Work request:
Please return every line in the following data that includes the string "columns".
┌──
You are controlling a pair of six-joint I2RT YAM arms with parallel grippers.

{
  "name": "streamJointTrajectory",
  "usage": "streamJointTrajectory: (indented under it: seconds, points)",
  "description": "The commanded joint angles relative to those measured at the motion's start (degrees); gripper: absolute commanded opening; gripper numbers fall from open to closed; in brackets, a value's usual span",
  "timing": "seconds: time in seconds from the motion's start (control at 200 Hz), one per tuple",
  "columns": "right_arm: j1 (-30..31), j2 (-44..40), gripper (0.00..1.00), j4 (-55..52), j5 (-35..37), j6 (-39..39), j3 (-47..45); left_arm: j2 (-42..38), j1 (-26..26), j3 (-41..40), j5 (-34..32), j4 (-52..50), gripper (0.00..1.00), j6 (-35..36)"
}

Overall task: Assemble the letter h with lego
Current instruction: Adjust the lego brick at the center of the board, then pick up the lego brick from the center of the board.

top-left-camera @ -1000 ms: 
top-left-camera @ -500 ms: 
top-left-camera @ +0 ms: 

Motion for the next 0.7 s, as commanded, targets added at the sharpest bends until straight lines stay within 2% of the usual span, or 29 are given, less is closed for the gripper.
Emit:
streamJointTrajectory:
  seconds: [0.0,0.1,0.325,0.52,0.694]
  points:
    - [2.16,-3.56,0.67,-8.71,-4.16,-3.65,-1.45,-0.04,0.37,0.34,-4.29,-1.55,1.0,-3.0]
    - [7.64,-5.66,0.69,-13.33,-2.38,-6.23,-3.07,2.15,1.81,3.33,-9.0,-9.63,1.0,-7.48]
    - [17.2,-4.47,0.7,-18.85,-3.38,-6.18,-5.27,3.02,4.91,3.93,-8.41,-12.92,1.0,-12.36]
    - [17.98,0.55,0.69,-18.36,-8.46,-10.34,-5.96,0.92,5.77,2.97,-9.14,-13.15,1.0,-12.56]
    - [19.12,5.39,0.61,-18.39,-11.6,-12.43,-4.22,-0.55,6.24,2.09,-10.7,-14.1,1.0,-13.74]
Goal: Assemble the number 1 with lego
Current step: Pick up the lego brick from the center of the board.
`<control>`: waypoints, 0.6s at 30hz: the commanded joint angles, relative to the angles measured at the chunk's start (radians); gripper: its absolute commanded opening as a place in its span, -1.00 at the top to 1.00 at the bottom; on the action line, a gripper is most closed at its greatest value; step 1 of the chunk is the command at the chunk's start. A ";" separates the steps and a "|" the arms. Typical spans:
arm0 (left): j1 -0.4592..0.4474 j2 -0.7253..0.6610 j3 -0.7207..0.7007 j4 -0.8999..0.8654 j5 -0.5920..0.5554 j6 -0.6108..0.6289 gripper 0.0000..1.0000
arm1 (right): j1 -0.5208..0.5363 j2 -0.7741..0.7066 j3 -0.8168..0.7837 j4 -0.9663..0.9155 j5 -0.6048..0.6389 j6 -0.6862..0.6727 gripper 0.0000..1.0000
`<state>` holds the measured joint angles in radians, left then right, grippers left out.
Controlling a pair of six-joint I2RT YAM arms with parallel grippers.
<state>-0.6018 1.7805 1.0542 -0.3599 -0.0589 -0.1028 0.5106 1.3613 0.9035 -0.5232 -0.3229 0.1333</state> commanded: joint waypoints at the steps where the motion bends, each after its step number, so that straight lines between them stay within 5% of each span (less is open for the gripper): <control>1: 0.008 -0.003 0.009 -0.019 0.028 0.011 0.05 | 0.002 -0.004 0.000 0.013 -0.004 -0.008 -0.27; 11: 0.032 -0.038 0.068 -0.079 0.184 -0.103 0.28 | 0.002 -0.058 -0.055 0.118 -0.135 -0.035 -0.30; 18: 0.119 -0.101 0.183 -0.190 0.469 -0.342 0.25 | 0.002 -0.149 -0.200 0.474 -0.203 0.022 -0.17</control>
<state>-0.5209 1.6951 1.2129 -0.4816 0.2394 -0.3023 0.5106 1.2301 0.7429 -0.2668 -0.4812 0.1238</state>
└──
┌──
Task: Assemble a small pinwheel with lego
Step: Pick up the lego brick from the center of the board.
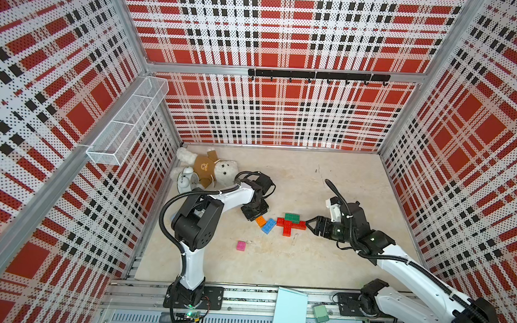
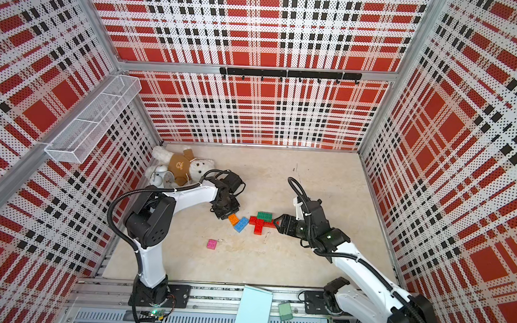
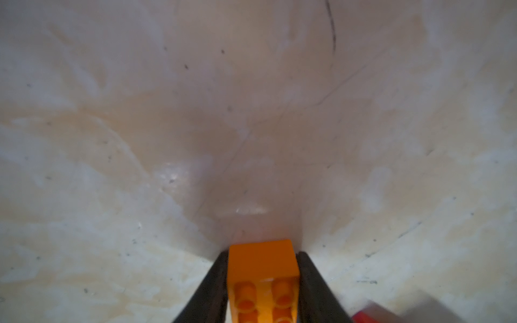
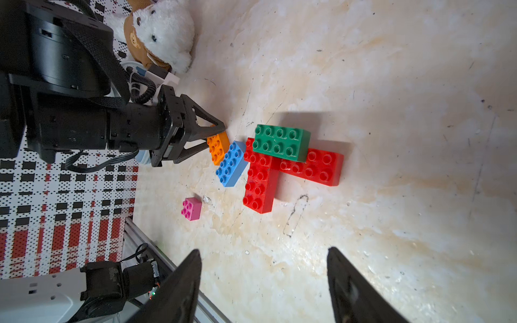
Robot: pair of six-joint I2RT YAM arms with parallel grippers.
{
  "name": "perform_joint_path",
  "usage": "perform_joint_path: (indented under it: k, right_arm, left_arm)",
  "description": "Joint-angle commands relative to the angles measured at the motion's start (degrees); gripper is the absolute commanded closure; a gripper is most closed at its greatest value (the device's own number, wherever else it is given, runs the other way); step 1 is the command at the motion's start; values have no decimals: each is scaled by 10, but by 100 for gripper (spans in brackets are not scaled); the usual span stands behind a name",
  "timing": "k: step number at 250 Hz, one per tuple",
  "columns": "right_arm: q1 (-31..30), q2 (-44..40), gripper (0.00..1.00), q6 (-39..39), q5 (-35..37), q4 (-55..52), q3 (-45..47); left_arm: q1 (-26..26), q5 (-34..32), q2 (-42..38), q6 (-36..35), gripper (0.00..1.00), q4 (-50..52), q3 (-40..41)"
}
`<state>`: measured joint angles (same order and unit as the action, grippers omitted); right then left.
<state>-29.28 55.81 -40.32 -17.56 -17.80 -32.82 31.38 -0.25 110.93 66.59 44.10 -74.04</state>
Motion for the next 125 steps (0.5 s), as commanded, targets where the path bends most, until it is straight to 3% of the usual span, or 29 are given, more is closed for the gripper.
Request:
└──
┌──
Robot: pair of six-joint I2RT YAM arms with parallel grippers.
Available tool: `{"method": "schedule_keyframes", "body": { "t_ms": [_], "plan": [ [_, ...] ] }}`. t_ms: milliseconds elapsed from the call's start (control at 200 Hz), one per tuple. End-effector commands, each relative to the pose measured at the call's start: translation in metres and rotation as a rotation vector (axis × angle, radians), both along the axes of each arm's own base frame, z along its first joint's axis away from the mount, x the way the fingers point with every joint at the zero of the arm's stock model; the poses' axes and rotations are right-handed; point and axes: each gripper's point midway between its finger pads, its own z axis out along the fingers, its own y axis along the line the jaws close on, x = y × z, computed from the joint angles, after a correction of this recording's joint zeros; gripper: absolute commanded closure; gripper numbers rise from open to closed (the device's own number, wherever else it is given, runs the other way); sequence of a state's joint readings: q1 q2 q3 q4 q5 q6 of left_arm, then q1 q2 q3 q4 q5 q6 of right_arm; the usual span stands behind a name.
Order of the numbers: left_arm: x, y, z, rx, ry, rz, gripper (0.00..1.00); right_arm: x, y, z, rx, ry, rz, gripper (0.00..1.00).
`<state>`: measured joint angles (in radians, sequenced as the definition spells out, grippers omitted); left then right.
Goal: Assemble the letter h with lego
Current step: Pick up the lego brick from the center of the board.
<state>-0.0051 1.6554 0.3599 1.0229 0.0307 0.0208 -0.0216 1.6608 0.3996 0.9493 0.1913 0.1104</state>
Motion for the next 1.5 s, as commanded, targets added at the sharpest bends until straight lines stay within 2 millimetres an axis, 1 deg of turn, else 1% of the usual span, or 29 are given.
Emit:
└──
Solution:
  "columns": "right_arm: j1 (-30..31), j2 (-44..40), gripper (0.00..1.00), j4 (-55..52), j5 (-35..37), j6 (-39..39), j3 (-47..45); left_arm: j2 (-42..38), j1 (-26..26), j3 (-41..40), j5 (-34..32), j4 (-52..50), gripper (0.00..1.00), j6 (-35..36)"
  "columns": "right_arm: q1 (-31..30), q2 (-44..40), gripper (0.00..1.00), q6 (-39..39), q5 (-35..37), q4 (-55..52), q3 (-45..47); left_arm: q1 (-26..26), q5 (-34..32), q2 (-42..38), q6 (-36..35), gripper (0.00..1.00), q4 (-50..52), q3 (-40..41)"

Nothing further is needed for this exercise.